» Try it: Look below for the lines from the one with "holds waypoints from" to the one with "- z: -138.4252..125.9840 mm", and copy exactly those lines, both ends included.
[[ Recorded data, beginning ]]
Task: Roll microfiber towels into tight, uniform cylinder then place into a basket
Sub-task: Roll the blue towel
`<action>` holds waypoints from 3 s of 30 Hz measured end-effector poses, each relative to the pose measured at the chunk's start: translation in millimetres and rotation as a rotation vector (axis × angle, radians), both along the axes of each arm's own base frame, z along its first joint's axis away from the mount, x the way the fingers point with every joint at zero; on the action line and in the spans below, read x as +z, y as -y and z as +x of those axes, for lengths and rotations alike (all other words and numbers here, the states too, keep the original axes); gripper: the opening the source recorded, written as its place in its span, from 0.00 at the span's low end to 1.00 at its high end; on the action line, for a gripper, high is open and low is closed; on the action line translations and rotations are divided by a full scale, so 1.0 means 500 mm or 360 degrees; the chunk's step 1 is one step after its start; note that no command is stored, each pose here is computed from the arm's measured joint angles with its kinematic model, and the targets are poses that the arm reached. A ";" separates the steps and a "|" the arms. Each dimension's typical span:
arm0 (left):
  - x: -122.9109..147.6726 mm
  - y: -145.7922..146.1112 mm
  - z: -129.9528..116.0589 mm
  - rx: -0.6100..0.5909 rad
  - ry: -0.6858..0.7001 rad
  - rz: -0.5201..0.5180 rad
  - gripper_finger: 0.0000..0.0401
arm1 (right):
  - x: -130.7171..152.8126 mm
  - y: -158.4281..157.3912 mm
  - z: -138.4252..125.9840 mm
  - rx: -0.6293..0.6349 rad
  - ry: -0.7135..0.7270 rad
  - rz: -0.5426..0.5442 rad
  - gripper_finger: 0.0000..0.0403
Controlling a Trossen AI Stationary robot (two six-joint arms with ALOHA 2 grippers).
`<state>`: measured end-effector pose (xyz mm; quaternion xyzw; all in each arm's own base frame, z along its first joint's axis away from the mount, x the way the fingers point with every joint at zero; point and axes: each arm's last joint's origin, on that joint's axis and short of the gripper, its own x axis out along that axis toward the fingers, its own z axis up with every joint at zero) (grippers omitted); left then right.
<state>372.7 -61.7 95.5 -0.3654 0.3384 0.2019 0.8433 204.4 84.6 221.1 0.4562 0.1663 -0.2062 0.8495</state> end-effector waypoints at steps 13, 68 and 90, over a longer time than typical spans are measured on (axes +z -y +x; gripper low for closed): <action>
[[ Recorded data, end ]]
» Result for this exercise:
`<action>` holds waypoints from 3 s of 30 Hz measured end-effector poses, each relative to the pose measured at the chunk's start: translation in millimetres and rotation as a rotation vector (axis × angle, radians), both along the axes of each arm's own base frame, z along its first joint's axis away from the mount, x the way the fingers point with every joint at zero; on the action line and in the spans below, read x as +z, y as -y and z as +x of those axes, for lengths and rotations alike (all other words and numbers here, the states too, keep the original axes); gripper: the opening the source recorded, written as its place in its span, from 0.00 at the span's low end to 1.00 at its high end; on the action line, for a gripper, high is open and low is closed; on the action line translations and rotations are divided by a full scale, so 1.0 means 500 mm or 360 degrees; the chunk's step 1 is one step after its start; note that no command is stored, each pose here is computed from the arm's measured joint angles with its kinematic model, and the targets are poses that the arm reached. A ";" separates the steps and a "|" the arms. Each dimension's typical span:
arm0 (left):
  - x: -122.9109..147.6726 mm
  - y: -145.7922..146.1112 mm
  - z: -129.9528..116.0589 mm
  - rx: -0.6100..0.5909 rad
  - ry: -0.6858..0.7001 rad
  - rz: -0.5201..0.5180 rad
  - gripper_finger: 0.0000..0.0401
arm1 (right):
  - x: -130.7171..152.8126 mm
  - y: -158.4281..157.3912 mm
  - z: -138.4252..125.9840 mm

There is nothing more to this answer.